§ **Problem details**
Among the lines below, how many have the string "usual" in them? Only the number is wanted.

§ **Given material**
○ ○ ○ ○

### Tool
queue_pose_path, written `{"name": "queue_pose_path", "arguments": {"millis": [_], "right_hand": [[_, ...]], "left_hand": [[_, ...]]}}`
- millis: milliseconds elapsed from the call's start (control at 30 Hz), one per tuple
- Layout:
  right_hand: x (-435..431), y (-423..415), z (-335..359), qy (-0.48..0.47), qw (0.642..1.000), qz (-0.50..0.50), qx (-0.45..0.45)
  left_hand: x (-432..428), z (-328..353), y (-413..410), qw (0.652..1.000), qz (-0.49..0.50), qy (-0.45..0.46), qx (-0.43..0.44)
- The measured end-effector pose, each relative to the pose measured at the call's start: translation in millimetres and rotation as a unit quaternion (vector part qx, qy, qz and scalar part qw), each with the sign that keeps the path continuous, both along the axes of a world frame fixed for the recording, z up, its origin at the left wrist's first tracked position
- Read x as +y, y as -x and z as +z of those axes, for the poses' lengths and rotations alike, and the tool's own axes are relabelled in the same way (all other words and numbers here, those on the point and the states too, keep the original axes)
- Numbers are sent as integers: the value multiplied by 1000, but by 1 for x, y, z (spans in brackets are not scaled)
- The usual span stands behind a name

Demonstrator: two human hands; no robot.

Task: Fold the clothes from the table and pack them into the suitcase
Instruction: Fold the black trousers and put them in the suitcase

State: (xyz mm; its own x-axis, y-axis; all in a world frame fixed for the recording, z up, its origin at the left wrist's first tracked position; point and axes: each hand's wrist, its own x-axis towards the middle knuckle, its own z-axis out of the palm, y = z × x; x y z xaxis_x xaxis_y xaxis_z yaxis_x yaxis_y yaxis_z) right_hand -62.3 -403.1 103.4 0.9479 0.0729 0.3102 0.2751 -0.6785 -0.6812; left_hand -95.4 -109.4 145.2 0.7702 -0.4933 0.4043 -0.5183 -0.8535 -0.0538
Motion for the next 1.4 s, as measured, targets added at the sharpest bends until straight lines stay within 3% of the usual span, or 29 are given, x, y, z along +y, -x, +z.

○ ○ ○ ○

§ **Written answer**
2